Thursday, July 24, 2008

Best. Sport. Ever.

One of the many perks of working in a humongous office building is the little tv displaying news tidbits in the elevators. There are numerous stories up there every day ranging from pointless to interesting to amazing. I saw one earlier that transcends all of those generic adjectives.

Did you know that Dueling Pistols was an Olympic sport in 1906? How did they do this you ask? It's simple really. Said duellers simply fired their pistols at mannequins wearing targets for clothes. Aside from the obvious brilliance of awarding medals for possessing an outstanding athletic ability to kill people, the really fascinating part to me is trying to figure out how these people trained. While logic dictates the distinguished gentlemen participating in this sadly defunct event spent a considerable amount of time serving up lead sandwiches to unusally large tree trunks, I'd like to imagine these Olympians going downtown with little more than a pistol, a leather glove and a warped sense of righteousness.

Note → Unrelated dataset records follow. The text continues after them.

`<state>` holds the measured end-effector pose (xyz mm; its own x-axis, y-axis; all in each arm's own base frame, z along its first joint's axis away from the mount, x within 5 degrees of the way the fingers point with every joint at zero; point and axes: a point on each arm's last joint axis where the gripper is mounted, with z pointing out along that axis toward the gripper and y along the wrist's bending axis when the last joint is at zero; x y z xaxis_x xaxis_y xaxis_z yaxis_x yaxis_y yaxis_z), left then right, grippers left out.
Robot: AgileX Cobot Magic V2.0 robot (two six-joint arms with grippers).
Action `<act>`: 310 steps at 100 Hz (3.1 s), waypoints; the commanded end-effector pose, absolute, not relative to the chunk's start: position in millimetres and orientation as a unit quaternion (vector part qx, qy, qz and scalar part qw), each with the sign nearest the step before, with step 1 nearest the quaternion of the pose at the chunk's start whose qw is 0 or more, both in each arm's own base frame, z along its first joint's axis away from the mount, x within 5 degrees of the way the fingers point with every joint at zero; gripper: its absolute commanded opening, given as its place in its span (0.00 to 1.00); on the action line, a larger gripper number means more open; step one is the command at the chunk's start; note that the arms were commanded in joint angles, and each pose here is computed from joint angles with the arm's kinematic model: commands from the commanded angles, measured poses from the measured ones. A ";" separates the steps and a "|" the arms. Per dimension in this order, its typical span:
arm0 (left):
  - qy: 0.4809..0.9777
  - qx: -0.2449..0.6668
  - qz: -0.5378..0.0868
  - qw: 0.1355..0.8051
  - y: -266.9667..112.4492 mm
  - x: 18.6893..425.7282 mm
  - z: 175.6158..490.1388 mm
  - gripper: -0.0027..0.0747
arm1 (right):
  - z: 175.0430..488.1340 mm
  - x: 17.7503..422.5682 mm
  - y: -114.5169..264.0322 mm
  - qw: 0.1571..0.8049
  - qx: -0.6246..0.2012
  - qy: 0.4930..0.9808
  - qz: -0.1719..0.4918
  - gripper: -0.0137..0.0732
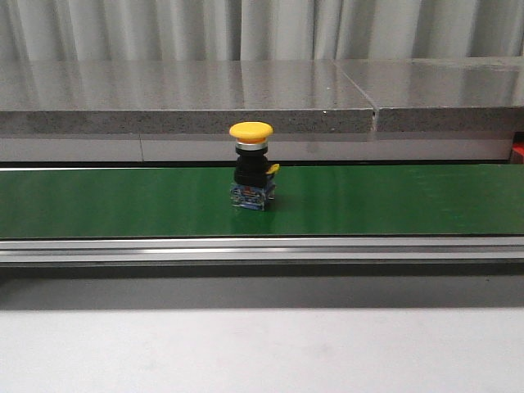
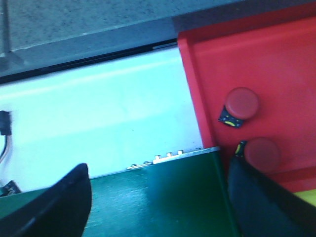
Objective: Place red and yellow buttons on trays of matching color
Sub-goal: 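Move the right gripper back over the yellow button on the belt, then grasp the yellow button with the right gripper and lift it, then lower the yellow button into the yellow tray and open the right gripper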
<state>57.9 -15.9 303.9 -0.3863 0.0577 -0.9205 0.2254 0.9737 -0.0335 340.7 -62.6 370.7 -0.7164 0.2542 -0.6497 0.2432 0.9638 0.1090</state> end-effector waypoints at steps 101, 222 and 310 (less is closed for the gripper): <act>0.804 0.078 -0.087 0.583 -16.8 60.2 317.5 0.01 | 404.4 266.7 56.8 0.362 -0.115 0.923 0.054 0.82; 0.804 0.078 -0.087 0.583 -16.8 60.2 317.5 0.01 | 299.6 335.3 137.5 0.263 -0.301 0.911 0.099 0.58; 0.804 0.078 -0.087 0.583 -16.8 60.2 317.5 0.01 | 334.0 249.6 24.4 0.352 -0.030 0.932 0.080 0.20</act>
<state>57.9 -15.9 303.9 -0.3863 0.0577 -0.9205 0.2254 0.9737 -0.0335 262.4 47.8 316.0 -0.8079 -0.0944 -0.5817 -0.2118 0.9676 0.1371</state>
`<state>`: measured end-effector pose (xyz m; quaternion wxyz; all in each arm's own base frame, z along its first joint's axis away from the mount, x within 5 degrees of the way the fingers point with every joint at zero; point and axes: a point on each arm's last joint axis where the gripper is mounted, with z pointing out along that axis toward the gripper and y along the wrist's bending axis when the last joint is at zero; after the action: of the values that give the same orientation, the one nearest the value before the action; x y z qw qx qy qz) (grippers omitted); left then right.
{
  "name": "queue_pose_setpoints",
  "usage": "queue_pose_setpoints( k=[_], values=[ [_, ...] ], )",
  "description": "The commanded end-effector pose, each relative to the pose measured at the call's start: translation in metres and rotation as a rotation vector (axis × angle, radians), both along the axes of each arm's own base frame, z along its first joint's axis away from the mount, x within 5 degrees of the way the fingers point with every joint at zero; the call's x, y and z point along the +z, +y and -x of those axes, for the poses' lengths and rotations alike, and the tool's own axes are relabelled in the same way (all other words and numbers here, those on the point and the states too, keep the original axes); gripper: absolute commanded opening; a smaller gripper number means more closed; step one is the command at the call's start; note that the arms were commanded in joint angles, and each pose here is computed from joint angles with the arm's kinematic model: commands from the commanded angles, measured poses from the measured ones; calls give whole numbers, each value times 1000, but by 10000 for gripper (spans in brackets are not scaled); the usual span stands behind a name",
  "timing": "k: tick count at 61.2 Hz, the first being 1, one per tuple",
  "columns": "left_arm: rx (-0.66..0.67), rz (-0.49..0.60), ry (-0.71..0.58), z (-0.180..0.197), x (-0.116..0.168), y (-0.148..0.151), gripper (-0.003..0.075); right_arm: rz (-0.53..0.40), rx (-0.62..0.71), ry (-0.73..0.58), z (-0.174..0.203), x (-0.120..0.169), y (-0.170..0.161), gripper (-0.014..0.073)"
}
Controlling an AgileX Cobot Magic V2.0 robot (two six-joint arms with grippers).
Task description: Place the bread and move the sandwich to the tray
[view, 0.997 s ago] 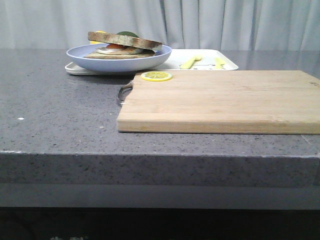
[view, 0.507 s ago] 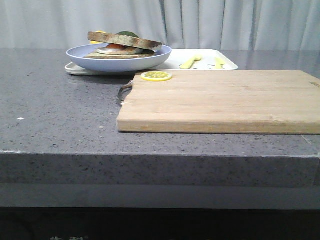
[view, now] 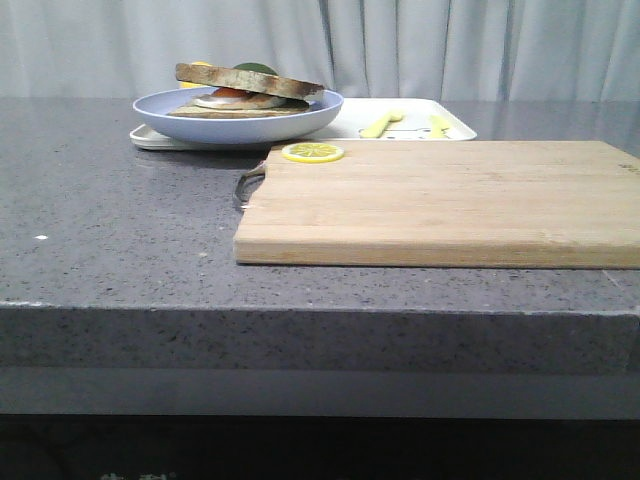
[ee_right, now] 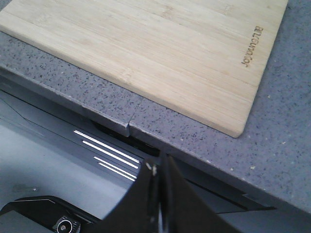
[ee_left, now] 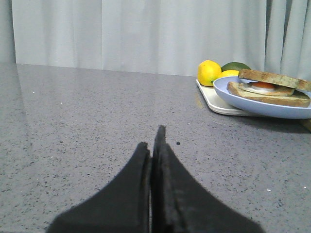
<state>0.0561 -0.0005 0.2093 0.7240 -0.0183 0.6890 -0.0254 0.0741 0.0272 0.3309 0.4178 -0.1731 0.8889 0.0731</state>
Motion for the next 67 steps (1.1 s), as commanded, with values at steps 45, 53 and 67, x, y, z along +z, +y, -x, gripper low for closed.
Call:
queue_pose_setpoints(
  k=[45, 53, 67],
  values=[
    [5, 13, -91, 2, 6, 0, -18, -86, -324, -796, 17, -76, -27, -68],
    [5, 13, -91, 2, 6, 0, -18, -125, -341, -864, 19, -102, -28, -68],
    [5, 13, -91, 2, 6, 0, -18, -128, -342, -827, 20, -120, -28, -68]
  ],
)
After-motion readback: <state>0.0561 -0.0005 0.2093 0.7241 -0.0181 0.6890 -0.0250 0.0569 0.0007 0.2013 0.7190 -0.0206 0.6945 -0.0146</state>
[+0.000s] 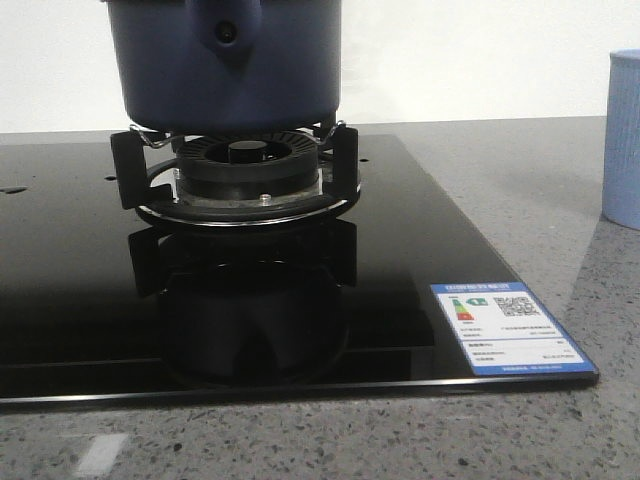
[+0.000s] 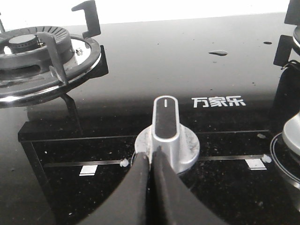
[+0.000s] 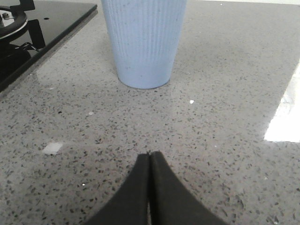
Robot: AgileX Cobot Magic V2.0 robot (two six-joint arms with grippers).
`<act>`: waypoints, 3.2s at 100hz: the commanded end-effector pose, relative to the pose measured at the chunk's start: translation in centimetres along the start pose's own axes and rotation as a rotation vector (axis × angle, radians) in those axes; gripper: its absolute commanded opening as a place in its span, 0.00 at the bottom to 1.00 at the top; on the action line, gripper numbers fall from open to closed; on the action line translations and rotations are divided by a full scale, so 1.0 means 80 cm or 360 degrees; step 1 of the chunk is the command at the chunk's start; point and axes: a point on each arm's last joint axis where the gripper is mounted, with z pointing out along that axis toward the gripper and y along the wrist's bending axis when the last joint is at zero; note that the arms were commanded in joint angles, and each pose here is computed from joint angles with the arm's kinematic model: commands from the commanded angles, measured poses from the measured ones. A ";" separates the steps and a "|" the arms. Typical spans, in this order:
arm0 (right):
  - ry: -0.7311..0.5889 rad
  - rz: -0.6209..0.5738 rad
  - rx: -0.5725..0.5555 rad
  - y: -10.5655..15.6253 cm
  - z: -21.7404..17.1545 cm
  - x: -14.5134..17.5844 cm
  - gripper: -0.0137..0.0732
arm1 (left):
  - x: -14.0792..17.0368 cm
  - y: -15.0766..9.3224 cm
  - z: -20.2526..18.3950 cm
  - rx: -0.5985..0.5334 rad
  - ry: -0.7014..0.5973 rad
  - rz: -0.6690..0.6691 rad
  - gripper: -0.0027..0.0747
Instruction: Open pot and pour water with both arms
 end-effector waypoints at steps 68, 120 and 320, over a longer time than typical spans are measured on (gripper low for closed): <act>-0.0840 0.0198 -0.0087 0.002 -0.017 -0.055 0.07 | -0.020 0.000 -0.002 0.0002 -0.0465 -0.0051 0.01; -0.0775 0.0609 -0.0184 -0.001 -0.038 -0.103 0.07 | -0.064 0.004 -0.022 0.0254 -0.0669 -0.1322 0.01; -0.0294 0.0364 -0.0563 0.026 -0.021 -0.291 0.91 | -0.356 -0.165 0.205 0.1596 -0.0337 0.0332 0.68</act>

Unfortunately, this was already a solid century after the famous Hamilton-Burr duel so I'll go ahead and assume these duelists were cowards and/or bored hunters hicks.

I also have to ask, how did they settle disputes in dueling pistol competitions? It must have been damn near impossible to get into a pistol dueling argument without it resulting in some form of duel. Alternatively, I suppose formal debates were the equalizer of choice.